The first step to an extra-terrestrial journey is to cross the atmospheric barrier. Earth’s gravity leads to an escape velocity of about 12 km/s. Such velocity cannot be attained all at once. Rockets do the trick by combustion of fuel, which generates gases that are expelled at high velocity, giving the rocket enough continuous and sustained thrust to pull out of the gravitational confines of the Earth. Naturally, such launches require a huge amount of fuel. Saturn V, which was the most powerful rocket ever launched, needed 2,076,545 kg of fuel to take people to the moon. However, most of the heavy stuff is used up in the launch, so what gets to space, called the payload, is actually much lighter.

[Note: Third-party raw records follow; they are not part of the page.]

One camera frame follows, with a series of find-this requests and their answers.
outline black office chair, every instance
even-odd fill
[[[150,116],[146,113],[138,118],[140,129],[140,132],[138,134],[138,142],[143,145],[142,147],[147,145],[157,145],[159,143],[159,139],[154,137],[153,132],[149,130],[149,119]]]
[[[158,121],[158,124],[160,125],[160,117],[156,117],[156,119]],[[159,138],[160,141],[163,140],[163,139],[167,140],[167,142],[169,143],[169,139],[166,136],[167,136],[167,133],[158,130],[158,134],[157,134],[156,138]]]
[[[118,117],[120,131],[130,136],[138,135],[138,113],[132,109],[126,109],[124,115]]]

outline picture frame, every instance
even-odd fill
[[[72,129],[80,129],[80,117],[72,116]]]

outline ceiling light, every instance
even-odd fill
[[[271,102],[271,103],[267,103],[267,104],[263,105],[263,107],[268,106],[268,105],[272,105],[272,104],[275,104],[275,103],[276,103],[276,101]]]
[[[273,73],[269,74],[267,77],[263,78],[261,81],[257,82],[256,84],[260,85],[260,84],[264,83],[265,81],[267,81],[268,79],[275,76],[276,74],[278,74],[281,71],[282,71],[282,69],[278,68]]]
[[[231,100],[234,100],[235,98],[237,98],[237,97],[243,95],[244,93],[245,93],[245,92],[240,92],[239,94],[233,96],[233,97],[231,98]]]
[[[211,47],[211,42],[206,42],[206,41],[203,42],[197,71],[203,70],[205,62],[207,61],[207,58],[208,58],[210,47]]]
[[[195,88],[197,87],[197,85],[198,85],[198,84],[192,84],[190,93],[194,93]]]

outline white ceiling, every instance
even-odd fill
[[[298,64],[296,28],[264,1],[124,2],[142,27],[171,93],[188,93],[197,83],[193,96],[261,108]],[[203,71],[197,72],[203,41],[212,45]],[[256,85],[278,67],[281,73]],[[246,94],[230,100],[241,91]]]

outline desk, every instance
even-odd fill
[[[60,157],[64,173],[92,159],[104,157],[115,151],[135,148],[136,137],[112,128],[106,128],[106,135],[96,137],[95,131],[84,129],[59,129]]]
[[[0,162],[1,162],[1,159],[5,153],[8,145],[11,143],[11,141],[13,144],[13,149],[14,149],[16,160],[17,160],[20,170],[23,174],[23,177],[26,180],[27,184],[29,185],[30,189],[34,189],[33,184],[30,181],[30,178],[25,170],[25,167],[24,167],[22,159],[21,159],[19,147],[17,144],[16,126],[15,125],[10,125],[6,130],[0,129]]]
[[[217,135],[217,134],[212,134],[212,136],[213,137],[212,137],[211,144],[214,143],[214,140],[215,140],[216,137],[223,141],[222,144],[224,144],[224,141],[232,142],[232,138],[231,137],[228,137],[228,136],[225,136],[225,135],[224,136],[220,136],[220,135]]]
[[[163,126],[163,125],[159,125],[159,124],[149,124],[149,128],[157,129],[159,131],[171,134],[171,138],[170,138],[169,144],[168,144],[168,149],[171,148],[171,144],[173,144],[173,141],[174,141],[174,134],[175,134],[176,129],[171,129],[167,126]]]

Going from Earth to Mars: Hohmann transfer orbit.
Source: Courtesy NASA/JPL-Caltech,

Once in space, it is the destination that matters. Popular destinations today include the Earth’s orbit, moon, Mars, and most recently the sun. Space probes have also been sent further, such as the Vega missions to Halley’s comet, the Cassini probes to Saturn and so on.

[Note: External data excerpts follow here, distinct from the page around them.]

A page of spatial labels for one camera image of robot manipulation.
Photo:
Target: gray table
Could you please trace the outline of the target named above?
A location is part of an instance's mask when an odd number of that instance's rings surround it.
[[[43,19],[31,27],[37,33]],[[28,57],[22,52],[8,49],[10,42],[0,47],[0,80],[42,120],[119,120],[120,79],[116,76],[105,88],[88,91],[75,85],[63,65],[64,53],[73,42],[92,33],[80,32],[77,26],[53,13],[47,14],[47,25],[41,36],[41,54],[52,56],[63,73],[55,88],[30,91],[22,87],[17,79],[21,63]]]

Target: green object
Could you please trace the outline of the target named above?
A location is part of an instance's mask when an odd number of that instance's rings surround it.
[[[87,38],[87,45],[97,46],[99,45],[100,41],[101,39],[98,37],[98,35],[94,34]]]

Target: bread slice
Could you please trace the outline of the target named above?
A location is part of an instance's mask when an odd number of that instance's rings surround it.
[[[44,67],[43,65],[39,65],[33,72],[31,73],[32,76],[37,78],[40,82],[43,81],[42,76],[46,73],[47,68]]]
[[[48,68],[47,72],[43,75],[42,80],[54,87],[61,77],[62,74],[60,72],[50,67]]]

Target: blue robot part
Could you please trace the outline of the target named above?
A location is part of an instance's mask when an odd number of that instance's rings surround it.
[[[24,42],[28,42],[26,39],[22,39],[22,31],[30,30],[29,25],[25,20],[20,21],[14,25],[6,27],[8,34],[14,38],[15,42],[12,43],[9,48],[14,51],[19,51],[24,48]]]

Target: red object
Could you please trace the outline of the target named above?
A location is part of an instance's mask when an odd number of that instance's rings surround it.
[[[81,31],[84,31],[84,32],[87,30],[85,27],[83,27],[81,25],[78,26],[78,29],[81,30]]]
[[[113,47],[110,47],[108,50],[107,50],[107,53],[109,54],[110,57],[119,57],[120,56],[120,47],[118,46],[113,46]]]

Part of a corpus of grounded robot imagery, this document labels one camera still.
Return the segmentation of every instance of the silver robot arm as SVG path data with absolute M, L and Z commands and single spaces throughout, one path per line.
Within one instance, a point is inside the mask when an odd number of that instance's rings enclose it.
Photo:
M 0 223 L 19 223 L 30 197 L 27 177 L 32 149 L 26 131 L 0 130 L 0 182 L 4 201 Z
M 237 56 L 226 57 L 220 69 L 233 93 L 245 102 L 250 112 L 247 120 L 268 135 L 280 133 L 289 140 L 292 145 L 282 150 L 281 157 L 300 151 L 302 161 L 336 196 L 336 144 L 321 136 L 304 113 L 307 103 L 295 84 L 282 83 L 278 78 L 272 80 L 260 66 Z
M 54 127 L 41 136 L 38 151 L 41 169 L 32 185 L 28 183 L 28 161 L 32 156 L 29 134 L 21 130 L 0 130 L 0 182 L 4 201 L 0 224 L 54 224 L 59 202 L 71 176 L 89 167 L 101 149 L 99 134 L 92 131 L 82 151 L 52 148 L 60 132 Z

The closest distance that we call space is the Earth’s orbit, which is home to more than 8000 satellites. These reach their orbit by hitching a ride on a rocket. Once they approach the correct altitude (height above the sea-level), smaller rockets fire the satellite into orbit.

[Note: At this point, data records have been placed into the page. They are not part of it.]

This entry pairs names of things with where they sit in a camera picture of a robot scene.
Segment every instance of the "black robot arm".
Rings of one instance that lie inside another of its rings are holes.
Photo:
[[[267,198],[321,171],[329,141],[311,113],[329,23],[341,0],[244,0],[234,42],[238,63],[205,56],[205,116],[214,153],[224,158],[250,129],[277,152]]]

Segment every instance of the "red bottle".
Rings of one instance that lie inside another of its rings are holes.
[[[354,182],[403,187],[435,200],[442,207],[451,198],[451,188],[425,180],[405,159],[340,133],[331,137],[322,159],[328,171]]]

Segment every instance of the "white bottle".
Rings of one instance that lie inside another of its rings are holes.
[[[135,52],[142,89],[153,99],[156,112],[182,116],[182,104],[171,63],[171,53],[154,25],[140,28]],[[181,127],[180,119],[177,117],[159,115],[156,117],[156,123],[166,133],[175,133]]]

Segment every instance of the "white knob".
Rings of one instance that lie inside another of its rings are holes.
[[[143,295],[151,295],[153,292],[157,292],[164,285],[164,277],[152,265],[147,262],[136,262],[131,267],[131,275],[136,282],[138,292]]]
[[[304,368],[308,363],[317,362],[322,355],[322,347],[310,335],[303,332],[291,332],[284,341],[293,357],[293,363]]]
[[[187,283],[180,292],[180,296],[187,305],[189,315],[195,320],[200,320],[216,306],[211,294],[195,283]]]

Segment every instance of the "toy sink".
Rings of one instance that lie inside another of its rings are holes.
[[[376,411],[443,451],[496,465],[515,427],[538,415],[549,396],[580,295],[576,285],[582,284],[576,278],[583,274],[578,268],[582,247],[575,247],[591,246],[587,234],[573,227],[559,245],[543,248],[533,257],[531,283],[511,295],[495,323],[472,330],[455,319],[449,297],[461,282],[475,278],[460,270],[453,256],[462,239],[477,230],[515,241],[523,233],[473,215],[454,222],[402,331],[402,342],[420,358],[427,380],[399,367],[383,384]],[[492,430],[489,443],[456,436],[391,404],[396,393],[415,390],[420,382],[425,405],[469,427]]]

For satellites orbiting elsewhere, such as around the moon, or Mars, we need a manoeuvring technique that utilizes the least amount of fuel. The neatest way to get to other planets is to use to our advantage, the fact that the Earth goes around the sun in an almost circular orbit. A satellite launched from Earth is first put into an orbit around the sun. After that, all we need is to adjust its rotation velocity. Conservation of angular momentum will take it closer, if we decrease velocity, or further, if we increase velocity, thus reaching a different planet. We can do even better. This journey of changing distances is made into an ellipse, where at one end we have the Earth’s orbit, and at the other, the orbit of the planet we are going to. Such systems are called Hohmann transfer orbits. These are highly fuel efficient, since the only time we need to start engines is when we switch orbits (Earth to transfer orbit, then transfer orbit to planet).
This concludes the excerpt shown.